### RAW DATA ###

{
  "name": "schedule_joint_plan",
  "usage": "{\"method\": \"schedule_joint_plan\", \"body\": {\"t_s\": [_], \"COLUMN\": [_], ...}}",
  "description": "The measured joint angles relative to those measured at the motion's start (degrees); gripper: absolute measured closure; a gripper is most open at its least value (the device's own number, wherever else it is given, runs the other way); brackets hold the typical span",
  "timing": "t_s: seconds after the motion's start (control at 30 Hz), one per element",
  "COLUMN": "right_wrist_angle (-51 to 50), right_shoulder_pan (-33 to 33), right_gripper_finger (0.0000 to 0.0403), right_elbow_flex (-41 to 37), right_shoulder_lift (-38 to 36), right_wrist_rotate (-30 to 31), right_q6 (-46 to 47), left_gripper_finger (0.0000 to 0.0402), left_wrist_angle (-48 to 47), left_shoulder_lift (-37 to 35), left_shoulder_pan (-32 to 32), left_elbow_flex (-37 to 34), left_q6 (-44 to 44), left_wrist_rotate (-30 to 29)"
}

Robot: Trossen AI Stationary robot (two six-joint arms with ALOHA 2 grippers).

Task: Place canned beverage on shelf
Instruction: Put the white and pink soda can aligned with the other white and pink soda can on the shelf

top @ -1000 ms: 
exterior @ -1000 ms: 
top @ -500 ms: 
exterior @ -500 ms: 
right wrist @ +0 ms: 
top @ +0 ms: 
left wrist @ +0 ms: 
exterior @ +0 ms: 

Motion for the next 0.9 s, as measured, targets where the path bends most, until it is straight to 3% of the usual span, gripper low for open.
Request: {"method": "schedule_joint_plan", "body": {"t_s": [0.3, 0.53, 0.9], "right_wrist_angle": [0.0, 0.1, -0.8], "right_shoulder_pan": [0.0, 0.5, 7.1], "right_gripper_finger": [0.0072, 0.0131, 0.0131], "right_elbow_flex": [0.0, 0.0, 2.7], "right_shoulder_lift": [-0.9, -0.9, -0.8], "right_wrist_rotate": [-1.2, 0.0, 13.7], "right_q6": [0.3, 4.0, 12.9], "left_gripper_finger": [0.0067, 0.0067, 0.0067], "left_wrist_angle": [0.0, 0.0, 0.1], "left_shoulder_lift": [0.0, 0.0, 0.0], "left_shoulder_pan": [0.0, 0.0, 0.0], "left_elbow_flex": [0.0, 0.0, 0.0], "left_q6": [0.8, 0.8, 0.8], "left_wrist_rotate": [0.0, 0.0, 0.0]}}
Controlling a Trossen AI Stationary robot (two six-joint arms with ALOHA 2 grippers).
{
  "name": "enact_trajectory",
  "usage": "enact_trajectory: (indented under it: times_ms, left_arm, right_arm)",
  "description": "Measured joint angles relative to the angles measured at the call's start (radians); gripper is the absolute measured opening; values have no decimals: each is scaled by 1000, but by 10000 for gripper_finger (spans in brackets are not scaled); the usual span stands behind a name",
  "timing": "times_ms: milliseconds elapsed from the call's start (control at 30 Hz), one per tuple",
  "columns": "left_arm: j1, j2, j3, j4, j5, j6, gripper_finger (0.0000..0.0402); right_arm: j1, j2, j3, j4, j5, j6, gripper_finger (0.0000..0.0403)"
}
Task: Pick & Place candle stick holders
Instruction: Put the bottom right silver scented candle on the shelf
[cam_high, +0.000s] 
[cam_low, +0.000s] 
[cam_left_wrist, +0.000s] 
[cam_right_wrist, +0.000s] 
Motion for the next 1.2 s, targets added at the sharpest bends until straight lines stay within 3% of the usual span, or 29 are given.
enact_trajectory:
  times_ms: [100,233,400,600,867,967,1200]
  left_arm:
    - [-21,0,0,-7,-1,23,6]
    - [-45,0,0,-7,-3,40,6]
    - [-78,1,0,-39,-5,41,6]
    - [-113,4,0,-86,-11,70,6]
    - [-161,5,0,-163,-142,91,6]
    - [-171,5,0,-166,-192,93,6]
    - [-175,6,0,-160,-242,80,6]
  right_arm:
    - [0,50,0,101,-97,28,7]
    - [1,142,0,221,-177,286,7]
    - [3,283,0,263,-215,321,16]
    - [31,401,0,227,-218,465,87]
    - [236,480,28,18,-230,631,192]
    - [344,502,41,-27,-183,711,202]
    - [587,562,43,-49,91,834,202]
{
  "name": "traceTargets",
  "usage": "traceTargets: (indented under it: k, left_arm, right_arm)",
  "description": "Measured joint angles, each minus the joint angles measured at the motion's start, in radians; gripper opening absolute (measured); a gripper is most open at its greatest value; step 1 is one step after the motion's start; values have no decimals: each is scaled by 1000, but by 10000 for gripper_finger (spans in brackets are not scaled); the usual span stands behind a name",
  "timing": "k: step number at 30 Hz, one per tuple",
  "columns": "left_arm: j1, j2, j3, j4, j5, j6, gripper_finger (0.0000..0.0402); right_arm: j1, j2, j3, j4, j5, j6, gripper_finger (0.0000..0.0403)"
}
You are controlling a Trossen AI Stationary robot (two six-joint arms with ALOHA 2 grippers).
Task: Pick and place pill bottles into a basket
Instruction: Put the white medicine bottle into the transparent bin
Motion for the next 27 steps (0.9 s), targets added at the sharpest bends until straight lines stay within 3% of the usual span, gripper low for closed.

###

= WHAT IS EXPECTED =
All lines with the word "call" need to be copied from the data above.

= EXPECTED ANSWER =
  "description": "Measured joint angles relative to the angles measured at the call's start (radians); gripper is the absolute measured opening; values have no decimals: each is scaled by 1000, but by 10000 for gripper_finger (spans in brackets are not scaled); the usual span stands behind a name",
  "timing": "times_ms: milliseconds elapsed from the call's start (control at 30 Hz), one per tuple",

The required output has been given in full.